Apr 24th, 2011 | By | Category: The News

One point that we have tried to make till date is that journalism should be led by the facts and not the wishful thinking or political agenda of any group or individual. Particularly notable has been the number of false predictions that make up what passes for reporting. If a fortune teller had the same poor record as some of our brand name journalists, they would be unable to find another sucker to pay them. But for some unexplained reason, some journalists are permitted to make false predictions time and again and yet they continue without consequence or shame. Najam Sethi in The News Sunday most eloquently explains the ongoing problem.

Naham SethiSome well-known journalists have been predicting the end of the Zardari regime for over a year now by regularly giving D-Day deadlines. But President Asif Ali Zardari continues to defy their hollow predictions, prompting Javed Hashmi to wisecrack that a PhD in politics may be required to fathom his brand of politics. Considering how very consistently wrong they have proven to be, one may be forgiven for wondering whether it is lack of intelligence or scarcity of credible sources that lies at the root of their helplessness and rage. Or is it plain wishful thinking and personal vendettas that are masquerading as serious front-page political analyses?

There is even less justification for them to run down fellow journalists who don’t subscribe to their predictions, unless it is that green eyed monster called jealousy. To say that Zardari will not be booted out by such or such a date for various reasons is not to say that he shouldn’t be booted out, but to assess the scientific likelihood of that happening without attributing any value judgment of a good or bad outcome to it. But those editors, reporters and columnists who have been predicting Zardari’s end want it to happen so desperately that they are ready to sacrifice their credibility at the altar of their mission. This is politics, not journalism.

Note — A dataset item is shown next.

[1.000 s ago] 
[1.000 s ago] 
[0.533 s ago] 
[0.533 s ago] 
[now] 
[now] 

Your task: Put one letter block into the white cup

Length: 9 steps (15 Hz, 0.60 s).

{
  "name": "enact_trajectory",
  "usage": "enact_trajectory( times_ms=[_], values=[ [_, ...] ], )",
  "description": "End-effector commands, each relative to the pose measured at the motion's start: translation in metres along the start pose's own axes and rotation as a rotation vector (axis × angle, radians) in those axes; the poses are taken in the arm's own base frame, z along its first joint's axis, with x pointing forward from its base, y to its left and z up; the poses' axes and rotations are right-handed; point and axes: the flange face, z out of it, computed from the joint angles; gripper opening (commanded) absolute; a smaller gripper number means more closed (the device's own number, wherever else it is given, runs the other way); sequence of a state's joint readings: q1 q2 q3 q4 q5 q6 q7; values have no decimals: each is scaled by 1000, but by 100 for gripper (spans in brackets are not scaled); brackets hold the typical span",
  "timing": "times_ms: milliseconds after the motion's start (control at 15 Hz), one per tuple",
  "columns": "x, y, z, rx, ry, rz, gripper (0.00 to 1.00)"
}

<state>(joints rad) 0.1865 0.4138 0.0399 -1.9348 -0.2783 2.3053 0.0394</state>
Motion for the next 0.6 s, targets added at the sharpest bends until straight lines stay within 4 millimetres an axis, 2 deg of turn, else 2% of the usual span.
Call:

Much the same thing happened during General Pervez Musharraf’s last year in office. Sections of the media and civil society were so desperate to kick him out – albeit for the right reasons – that they were passionately intolerant of those among them who were inclined to shake their heads cold-bloodedly and say it wasn’t going to happen so soon. The lawyers’ movement in its heyday also demonstrated similar tendencies in the same sections of society between those who ardently wished the movement to be a revolutionary transformation to turn everything upside down and those who analysed it as a significant but non-revolutionary political transition to greater democracy. Surely, passion shouldn’t prevail over reason, or prejudice over logic; nor should one’s credibility be flogged at the altar of patriotism (these days it is synonymous with anti-Americanism), that classic last refuge of scoundrels.